*PROBLEM DESCRIPTION*. In the records below, find the line with "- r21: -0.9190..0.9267" and the line with "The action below"; return exactly those lines and every line between them.

*PROVIDED DATA*.
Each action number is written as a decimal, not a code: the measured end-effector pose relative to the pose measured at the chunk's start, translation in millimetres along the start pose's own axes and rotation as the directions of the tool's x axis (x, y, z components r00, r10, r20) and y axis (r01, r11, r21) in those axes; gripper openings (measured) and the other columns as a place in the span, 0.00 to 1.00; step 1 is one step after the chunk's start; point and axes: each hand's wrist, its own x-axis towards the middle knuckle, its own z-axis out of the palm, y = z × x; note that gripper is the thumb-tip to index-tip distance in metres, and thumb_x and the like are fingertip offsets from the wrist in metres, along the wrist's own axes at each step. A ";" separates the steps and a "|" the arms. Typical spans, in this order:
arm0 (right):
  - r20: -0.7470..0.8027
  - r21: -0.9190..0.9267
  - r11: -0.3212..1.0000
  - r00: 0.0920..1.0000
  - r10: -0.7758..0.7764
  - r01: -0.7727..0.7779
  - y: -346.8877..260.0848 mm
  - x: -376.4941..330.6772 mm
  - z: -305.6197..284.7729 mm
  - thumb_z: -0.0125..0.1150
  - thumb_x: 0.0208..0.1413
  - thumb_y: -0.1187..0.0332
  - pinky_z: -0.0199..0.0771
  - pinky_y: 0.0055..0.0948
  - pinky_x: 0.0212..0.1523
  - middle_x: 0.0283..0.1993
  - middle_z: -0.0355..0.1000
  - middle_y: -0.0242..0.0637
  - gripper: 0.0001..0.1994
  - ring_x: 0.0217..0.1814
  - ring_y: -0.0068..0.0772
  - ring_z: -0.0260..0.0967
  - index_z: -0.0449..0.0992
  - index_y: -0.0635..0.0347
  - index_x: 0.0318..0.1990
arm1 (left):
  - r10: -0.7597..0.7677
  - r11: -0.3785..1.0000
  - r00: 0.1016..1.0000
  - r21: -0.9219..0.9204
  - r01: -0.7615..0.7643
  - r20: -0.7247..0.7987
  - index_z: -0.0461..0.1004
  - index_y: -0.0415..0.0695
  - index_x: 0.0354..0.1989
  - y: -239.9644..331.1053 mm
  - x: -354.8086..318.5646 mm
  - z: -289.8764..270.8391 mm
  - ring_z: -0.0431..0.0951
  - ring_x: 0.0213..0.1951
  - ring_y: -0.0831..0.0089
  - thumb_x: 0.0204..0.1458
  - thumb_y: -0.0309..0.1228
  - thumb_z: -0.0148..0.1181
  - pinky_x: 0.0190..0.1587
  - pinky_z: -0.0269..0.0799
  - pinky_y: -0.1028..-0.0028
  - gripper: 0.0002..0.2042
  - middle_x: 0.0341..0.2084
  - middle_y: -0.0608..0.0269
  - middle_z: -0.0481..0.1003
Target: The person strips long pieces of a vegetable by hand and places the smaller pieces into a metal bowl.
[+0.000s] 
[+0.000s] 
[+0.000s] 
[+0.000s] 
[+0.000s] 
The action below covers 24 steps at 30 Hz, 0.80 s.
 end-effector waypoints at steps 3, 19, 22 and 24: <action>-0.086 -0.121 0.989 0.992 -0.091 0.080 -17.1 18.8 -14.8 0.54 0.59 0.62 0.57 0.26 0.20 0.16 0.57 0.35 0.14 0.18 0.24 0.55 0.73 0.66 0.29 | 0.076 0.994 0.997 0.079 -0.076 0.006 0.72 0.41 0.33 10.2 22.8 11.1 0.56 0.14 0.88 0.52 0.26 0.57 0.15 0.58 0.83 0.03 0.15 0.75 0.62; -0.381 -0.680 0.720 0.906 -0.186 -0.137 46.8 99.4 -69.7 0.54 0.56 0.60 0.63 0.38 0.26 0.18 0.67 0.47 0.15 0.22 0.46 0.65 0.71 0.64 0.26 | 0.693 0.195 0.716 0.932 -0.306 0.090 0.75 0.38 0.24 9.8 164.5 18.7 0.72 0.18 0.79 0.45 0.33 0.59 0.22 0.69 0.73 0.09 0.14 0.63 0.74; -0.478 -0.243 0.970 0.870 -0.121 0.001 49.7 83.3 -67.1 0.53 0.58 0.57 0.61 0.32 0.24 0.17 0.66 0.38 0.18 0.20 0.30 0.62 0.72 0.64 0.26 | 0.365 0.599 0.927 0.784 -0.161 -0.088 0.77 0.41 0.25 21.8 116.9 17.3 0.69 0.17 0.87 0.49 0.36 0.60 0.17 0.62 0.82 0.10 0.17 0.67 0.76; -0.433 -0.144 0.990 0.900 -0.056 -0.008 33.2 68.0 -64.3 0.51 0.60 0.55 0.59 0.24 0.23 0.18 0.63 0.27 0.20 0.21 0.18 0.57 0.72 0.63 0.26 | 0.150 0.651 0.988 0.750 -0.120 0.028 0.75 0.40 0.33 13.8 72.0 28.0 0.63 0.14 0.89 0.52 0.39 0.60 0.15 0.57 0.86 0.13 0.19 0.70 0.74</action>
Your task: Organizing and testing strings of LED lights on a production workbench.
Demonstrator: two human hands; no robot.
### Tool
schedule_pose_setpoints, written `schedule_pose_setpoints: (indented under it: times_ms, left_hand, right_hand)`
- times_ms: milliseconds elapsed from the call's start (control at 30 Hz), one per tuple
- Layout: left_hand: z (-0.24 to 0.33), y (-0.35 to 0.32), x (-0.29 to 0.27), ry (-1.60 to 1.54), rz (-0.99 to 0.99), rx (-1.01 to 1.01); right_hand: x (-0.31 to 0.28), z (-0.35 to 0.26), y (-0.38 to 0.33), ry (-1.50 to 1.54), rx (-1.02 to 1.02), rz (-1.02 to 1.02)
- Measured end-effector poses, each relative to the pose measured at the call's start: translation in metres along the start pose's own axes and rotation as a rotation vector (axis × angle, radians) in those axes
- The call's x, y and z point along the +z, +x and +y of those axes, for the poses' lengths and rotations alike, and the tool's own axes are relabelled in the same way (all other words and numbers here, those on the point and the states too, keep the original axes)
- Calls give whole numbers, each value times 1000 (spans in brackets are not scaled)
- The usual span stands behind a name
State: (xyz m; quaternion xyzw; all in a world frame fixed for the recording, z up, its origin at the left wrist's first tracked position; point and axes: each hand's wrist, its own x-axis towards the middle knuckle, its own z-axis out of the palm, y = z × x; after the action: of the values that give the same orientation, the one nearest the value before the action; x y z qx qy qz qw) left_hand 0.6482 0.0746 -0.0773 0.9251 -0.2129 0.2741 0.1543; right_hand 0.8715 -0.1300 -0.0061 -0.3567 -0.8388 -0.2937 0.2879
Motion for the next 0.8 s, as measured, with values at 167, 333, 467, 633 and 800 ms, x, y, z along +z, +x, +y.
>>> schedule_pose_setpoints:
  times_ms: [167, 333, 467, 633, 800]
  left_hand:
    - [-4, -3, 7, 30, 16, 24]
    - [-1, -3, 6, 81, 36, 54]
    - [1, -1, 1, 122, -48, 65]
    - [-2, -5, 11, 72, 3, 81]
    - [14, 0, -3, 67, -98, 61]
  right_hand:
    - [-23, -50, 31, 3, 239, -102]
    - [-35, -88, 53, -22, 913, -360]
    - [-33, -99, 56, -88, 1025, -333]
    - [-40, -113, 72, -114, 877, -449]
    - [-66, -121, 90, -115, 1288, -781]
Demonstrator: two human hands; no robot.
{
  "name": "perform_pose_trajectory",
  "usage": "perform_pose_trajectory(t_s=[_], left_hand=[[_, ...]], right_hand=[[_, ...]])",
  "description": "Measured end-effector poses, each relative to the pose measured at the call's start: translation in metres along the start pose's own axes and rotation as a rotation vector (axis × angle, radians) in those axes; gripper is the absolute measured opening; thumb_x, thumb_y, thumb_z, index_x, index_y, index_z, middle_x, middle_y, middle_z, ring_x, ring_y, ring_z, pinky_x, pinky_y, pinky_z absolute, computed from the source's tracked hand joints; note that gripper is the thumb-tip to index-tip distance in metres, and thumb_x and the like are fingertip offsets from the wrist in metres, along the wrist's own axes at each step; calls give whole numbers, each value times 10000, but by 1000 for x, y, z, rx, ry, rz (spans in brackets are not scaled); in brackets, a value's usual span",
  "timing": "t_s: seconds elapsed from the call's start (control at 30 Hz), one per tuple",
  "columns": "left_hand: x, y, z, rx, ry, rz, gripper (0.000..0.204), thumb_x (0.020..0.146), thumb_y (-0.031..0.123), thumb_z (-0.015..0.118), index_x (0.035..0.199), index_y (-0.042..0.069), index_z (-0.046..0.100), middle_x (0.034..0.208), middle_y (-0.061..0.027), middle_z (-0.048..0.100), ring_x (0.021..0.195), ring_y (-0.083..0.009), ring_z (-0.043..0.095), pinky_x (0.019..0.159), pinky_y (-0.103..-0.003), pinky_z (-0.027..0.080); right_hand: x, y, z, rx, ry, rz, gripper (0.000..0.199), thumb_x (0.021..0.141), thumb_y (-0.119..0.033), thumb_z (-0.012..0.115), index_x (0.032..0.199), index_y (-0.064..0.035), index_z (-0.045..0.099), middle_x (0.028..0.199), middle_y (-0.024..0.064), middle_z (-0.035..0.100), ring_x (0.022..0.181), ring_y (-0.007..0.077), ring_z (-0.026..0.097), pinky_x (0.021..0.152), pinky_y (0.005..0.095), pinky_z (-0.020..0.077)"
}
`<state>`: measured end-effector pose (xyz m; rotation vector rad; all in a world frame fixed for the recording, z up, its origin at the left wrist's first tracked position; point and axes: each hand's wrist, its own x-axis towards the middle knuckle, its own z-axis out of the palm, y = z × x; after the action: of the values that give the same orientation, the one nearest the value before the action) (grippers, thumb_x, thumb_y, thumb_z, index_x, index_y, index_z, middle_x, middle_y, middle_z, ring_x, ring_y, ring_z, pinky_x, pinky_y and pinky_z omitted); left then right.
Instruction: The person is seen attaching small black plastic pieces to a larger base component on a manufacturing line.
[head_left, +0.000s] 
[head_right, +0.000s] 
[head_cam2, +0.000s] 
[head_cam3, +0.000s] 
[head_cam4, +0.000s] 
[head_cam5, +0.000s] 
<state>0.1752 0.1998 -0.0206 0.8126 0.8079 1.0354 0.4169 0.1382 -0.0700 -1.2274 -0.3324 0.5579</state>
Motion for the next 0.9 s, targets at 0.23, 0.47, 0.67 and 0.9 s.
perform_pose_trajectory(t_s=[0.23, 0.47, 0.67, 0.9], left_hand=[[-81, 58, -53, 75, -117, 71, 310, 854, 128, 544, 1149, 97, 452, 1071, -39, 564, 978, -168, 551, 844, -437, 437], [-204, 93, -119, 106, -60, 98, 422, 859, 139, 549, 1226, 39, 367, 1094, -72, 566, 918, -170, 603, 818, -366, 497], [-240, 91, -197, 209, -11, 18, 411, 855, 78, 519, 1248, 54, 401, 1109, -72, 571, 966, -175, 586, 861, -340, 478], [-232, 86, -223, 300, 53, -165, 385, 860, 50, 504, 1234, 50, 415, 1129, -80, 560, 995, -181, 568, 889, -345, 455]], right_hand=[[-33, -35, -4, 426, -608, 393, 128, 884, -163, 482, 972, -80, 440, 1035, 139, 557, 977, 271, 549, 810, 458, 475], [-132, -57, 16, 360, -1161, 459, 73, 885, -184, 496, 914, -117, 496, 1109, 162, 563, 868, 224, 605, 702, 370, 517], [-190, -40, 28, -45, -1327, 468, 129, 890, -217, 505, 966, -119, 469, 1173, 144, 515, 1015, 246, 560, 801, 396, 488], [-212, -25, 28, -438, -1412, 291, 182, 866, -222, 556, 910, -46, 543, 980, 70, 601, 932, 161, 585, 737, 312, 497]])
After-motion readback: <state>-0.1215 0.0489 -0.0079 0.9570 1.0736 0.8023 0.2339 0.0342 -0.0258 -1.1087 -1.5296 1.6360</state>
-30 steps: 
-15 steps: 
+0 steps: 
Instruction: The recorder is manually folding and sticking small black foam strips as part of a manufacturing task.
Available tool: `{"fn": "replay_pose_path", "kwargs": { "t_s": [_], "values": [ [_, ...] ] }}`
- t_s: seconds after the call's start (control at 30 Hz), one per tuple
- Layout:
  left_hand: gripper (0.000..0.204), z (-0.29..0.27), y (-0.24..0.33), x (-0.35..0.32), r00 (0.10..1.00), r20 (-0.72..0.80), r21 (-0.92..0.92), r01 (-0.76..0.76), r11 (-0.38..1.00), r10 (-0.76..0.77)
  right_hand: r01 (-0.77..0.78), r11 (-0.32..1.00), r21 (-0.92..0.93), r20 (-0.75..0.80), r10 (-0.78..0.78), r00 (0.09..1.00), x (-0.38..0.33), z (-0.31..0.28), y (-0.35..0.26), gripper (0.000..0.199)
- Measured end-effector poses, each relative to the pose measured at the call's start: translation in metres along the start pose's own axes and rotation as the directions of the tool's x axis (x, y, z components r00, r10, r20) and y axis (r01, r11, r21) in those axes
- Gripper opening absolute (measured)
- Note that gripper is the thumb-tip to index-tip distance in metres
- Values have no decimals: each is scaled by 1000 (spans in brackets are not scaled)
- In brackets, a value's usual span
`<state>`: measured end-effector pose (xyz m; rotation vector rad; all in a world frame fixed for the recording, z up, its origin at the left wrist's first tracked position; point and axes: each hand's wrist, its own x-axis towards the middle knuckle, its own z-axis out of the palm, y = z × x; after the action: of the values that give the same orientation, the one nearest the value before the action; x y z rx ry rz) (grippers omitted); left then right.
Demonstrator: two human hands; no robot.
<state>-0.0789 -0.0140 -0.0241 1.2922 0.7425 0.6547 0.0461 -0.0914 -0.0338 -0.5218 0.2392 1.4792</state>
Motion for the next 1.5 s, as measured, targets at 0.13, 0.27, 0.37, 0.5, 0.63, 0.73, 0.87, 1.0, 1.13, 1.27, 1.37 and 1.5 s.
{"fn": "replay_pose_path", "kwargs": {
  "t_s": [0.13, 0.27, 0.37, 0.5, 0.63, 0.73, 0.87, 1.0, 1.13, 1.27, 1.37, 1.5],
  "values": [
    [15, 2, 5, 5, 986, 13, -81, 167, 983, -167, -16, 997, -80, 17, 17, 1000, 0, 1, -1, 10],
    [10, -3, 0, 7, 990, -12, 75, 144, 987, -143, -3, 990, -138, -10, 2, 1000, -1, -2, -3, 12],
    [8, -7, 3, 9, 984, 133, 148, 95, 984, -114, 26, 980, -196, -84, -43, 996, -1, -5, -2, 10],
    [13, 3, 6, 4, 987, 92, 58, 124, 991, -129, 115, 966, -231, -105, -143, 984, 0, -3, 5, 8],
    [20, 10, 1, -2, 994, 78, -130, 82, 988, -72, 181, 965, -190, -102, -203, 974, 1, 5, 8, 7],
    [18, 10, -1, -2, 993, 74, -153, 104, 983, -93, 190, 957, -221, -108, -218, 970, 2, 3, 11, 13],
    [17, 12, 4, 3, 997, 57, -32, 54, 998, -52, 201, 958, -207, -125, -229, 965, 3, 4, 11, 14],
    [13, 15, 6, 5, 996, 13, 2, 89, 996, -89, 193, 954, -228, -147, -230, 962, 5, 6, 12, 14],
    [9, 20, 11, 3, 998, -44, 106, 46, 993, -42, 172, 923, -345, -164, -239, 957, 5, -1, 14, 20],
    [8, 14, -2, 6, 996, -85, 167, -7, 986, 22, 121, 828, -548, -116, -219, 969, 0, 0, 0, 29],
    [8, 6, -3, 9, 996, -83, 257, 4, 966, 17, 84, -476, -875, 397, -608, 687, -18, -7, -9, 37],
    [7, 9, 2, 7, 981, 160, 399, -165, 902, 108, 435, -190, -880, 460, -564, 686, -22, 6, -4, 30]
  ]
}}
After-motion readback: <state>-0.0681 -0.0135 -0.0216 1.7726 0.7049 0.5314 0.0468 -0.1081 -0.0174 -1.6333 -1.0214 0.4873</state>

*WRITTEN SOLUTION*.
  - r21: -0.9190..0.9267
  - r11: -0.3212..1.0000
  - r00: 0.0920..1.0000
  - r10: -0.7758..0.7764
  - r01: -0.7727..0.7779
  - y: -346.8877..260.0848 mm
  - x: -376.4941..330.6772 mm
  - z: -305.6197..284.7729 mm
  - thumb_z: -0.0125..0.1150
  - thumb_x: 0.0208..0.1413
  - thumb_y: -0.1187..0.0332
  - pinky_z: -0.0199..0.0771
  - pinky_y: 0.0055..0.0948
  - pinky_x: 0.0212..0.1523
  - middle_x: 0.0283..0.1993
  - middle_z: -0.0355..0.1000
  - middle_y: -0.0242..0.0637
  - gripper: 0.0001..0.1994
  - ring_x: 0.0217..0.1814
  - ring_y: -0.0068..0.0772
  - ring_z: -0.0260..0.0967
  - index_z: -0.0449..0.0992
  - index_y: -0.0635..0.0347
  - index_x: 0.0318..0.1990
arm1 (left):
  - r10: -0.7597..0.7677
  - r11: -0.3785..1.0000
  - r00: 0.1016..1.0000
  - r21: -0.9219..0.9204
  - r01: -0.7615..0.7643
  - r20: -0.7247..0.7987
  - index_z: -0.0461..0.1004
  - index_y: -0.0415..0.0695
  - index_x: 0.0354..0.1989
  - y: -239.9644..331.1053 mm
  - x: -354.8086..318.5646 mm
  - z: -289.8764..270.8391 mm
  - ring_z: -0.0431..0.0951
  - ring_x: 0.0213..0.1951
  - ring_y: -0.0831..0.0089
  - thumb_x: 0.0204..0.1458
  - thumb_y: -0.0309..0.1228
  - thumb_z: -0.0148..0.1181
  - pinky_x: 0.0190..0.1587
  - pinky_z: -0.0269..0.0799
  - pinky_y: -0.1028..-0.0028
  - gripper: 0.0002..0.2042
  - middle_x: 0.0341..0.2084
  - middle_y: -0.0608..0.0269
  - middle_z: -0.0481..0.1003
Target: The person strips long pieces of a vegetable by hand and places the smaller pieces into a metal bowl.
[+0.000s] 
[+0.000s] 
[+0.000s] 
[+0.000s] 
[+0.000s] 
The action below covers 24 steps at 30 Hz, 0.80 s.

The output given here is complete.